Senate budget proposal would continue the decline in our state commitment to each other
The Senate budget would continue to move away from historic levels of investment relative to the state’s economic health. The 45-year average of state investments as a share of the economy is 6 percent, which has allowed North Carolina to sustain the foundations of its economy and make transformative investments in early childhood and career training, for example. Under the Senate’s proposed biennial budget, the level of state investments would remain below that 45-year average: In the first year, investments are 5 percent as a share of the economy, and it drops to 4.9 percent in the second year.
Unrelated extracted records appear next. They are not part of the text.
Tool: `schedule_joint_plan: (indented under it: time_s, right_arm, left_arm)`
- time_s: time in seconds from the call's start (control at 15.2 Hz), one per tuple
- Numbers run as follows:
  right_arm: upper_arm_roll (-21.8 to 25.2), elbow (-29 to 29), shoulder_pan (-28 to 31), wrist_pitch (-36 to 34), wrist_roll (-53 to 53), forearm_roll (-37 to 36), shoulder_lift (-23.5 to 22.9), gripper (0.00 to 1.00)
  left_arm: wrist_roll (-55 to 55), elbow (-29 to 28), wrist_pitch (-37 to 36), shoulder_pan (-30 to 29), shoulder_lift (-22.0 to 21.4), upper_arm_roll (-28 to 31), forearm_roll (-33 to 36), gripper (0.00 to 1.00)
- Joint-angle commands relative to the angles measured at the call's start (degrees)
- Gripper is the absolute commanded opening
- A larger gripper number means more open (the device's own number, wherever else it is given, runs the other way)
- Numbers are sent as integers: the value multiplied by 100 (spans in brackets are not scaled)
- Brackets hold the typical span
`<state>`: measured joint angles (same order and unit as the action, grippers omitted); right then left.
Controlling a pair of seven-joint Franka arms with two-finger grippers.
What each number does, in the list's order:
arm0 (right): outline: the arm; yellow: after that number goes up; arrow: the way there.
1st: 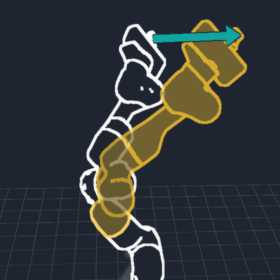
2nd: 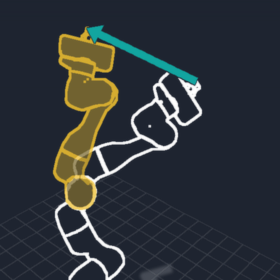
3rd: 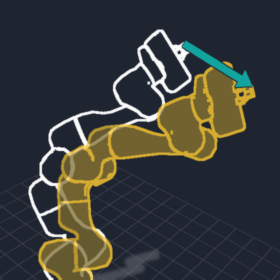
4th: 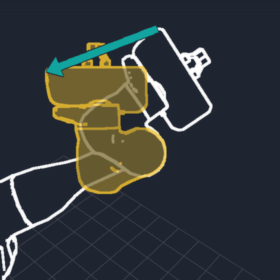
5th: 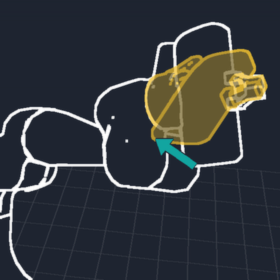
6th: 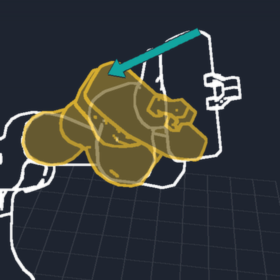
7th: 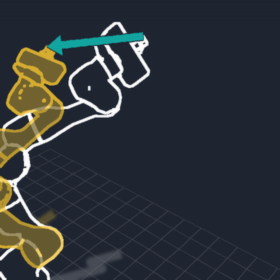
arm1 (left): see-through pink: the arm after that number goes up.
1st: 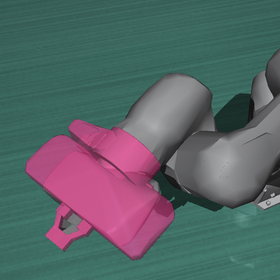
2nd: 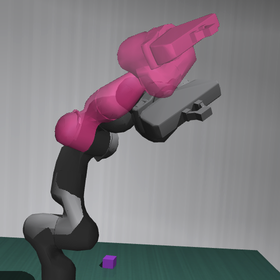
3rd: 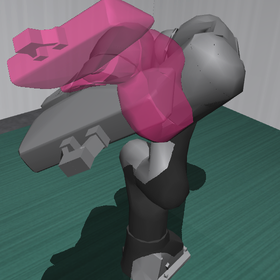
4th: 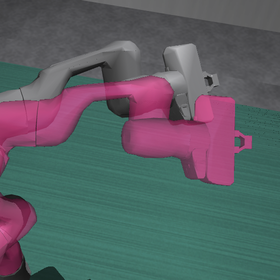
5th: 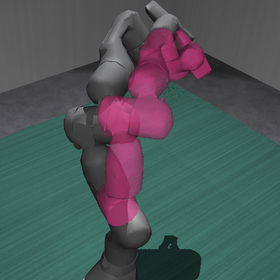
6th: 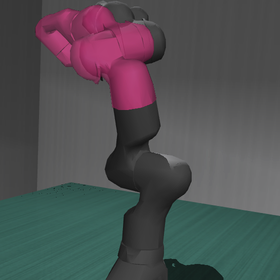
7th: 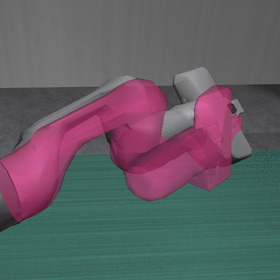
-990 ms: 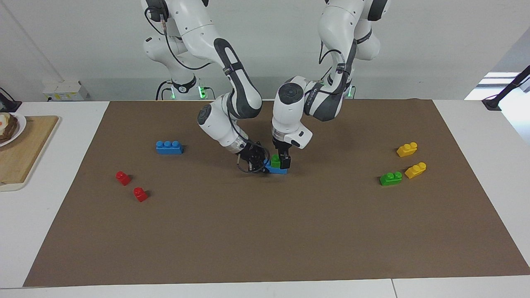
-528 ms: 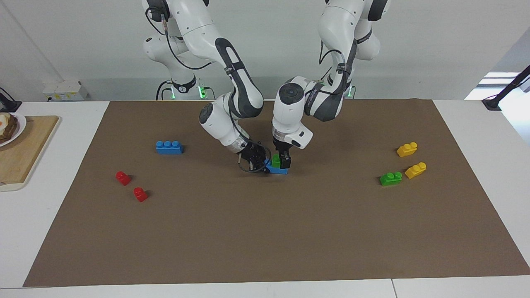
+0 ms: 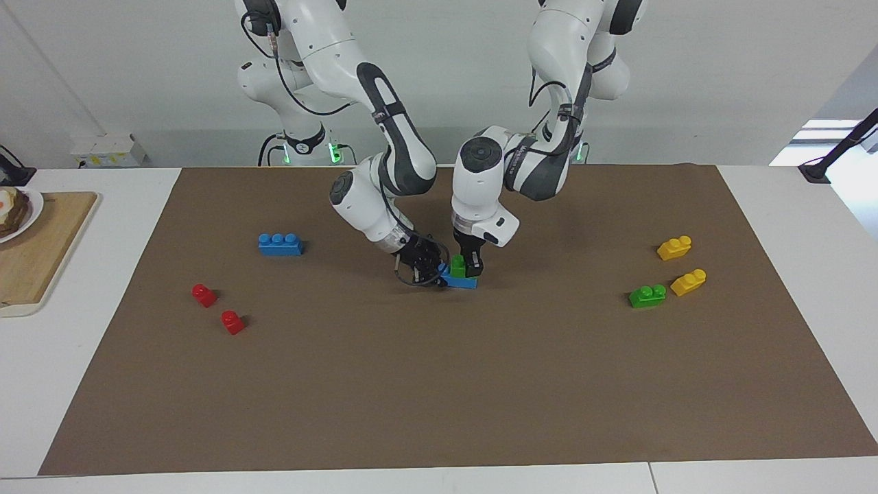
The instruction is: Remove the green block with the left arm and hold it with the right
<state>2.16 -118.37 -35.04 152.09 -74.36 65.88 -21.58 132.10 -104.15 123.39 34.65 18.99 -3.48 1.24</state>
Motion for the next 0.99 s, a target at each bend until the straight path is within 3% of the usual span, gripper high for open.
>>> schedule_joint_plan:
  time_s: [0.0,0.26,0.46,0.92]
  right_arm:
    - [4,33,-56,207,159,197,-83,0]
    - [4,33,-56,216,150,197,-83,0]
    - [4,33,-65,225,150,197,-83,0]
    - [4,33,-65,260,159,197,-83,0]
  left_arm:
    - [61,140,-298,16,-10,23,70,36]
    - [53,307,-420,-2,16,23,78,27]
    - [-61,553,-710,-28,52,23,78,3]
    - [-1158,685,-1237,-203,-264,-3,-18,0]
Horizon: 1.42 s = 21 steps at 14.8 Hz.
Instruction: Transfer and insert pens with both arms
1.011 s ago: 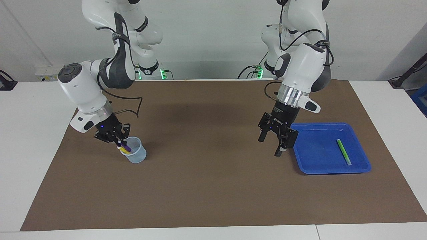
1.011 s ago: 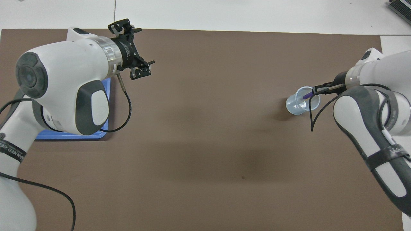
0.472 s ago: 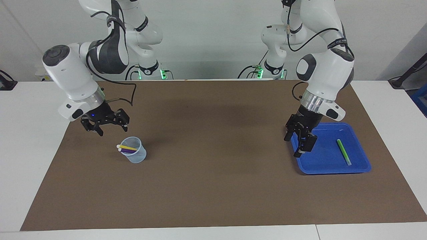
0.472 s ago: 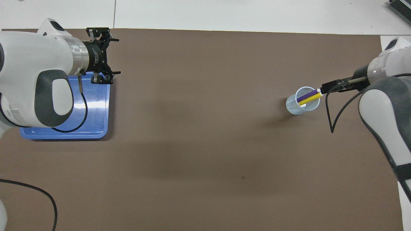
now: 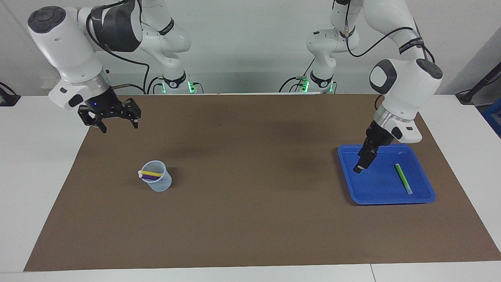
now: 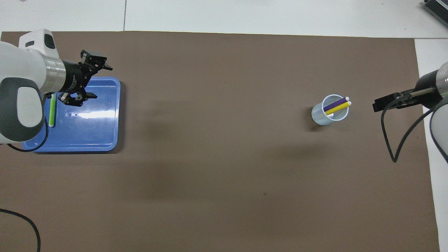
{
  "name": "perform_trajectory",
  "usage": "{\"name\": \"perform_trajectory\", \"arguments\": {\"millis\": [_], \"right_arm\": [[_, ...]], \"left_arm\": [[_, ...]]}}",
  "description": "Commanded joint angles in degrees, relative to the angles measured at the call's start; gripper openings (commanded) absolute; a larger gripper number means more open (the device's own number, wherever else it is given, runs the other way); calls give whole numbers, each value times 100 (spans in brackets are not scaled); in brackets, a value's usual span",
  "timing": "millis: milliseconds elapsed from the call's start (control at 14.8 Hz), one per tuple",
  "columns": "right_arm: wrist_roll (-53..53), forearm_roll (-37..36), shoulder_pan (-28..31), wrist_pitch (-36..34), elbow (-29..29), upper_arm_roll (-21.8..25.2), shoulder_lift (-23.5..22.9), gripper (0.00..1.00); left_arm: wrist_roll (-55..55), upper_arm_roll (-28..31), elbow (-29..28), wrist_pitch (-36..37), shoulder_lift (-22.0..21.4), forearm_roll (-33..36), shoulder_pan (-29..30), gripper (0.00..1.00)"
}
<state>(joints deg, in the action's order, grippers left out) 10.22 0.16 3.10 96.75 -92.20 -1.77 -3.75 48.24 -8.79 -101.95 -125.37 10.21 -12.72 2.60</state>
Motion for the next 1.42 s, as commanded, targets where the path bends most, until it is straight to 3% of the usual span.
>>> {"name": "perform_trajectory", "arguments": {"millis": [0,404,742,1348], "right_arm": [[-309,-148,-11,-7,17,-60,-29,100],[-327,-86,-11,-86,-44,-69,-3,100],[-327,-77,-11,28,-307,-69,129,100],[-336,-68,-11,-16,-334,-69,182,100]], "left_arm": [[-1172,-26,-500,65,-344,41,284,100],[-3308,-26,-642,13,-240,1095,574,100],[-5111,-18,-545,-338,278,1307,1119,100],[-6563,-18,-361,-1076,1166,1465,1629,100]]}}
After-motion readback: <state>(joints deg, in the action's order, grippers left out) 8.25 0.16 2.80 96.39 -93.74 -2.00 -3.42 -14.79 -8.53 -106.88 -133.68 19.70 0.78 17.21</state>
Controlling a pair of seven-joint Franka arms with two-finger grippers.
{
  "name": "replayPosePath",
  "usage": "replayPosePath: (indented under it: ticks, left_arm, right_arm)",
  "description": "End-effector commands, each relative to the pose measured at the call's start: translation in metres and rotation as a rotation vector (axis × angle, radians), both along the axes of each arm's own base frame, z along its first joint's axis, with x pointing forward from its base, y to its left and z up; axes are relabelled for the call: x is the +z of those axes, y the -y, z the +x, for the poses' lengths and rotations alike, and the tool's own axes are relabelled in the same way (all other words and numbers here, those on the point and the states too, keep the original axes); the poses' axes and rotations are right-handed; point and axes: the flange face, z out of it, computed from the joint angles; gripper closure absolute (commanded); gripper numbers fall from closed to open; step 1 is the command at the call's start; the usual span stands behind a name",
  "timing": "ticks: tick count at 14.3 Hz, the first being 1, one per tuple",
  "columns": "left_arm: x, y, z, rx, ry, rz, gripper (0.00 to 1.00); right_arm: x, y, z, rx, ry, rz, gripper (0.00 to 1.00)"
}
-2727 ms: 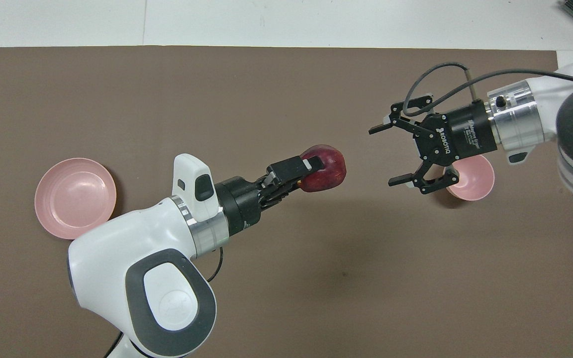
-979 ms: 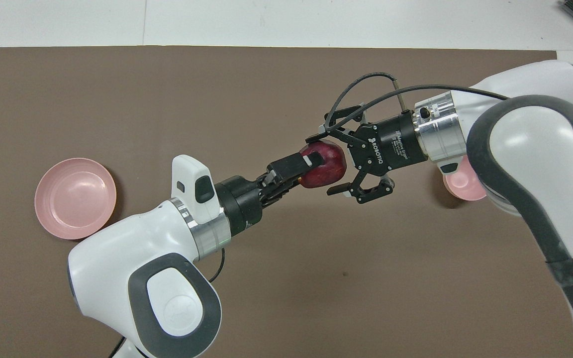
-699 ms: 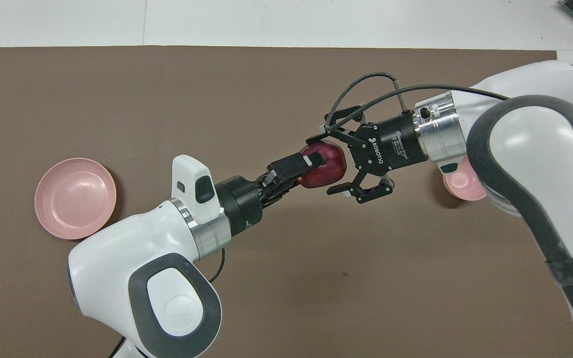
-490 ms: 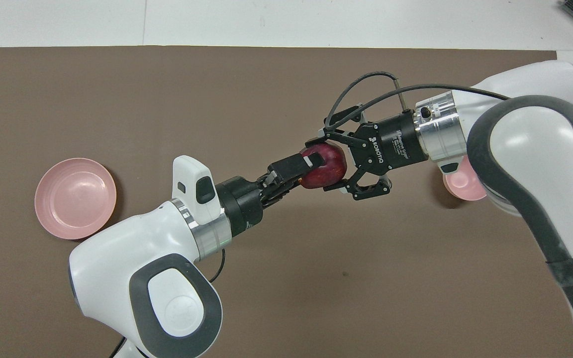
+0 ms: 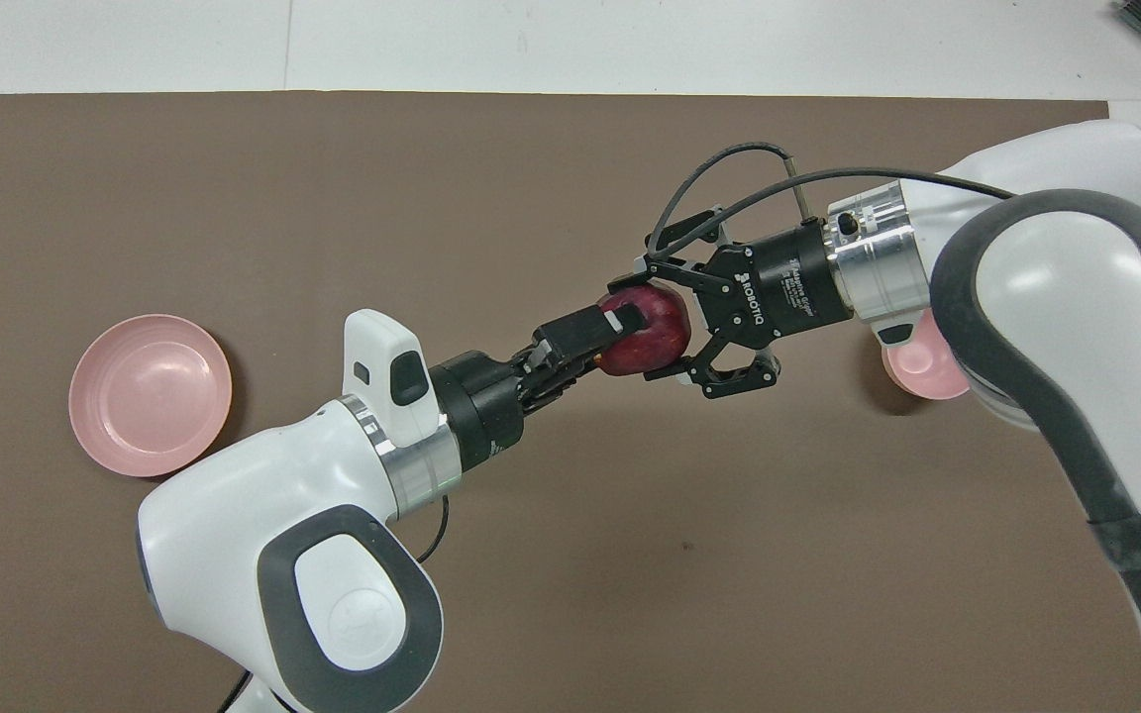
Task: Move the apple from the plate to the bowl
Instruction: 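Open the left gripper while the right gripper pulls the apple away, then lower the apple into the pink bowl while the left gripper withdraws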
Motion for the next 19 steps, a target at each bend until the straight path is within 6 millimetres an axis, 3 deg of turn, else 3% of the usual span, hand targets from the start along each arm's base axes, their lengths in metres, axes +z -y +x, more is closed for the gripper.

The Senate is constrained by the tax choices made since 2013 that have resulted in $3 billion less in annual revenue than would have been the case under the old tax code. These tax cuts have largely benefited the wealthy and profitable corporations. The Senate has chosen to add to that loss by continuing to deliver income tax cuts that will primarily benefit the wealthy and profitable corporations in the latest budget proposal. Under their tax plan this year, the personal income tax rate will drop to 5.35 percent on Jan. 1, 2018, and the corporate income tax rate will drop to 2.75 percent by Jan. 1, 2019.
This week will present a compressed timeline for the full review of the budget and will likely mean the full context and implications of investment and policy choices contained in the budget will not be revealed or debated. This stands in direct conflict with how good government should work – making sure that people have the opportunity to engage with the proposals being considered and that the evidence regarding policy choices is presented and debated.
Here are some topline points on how the Senate will pay for its budget and what proposed increased investments mean relative to needs in communities:
Click here to continue reading the remainder of this BTC Brief…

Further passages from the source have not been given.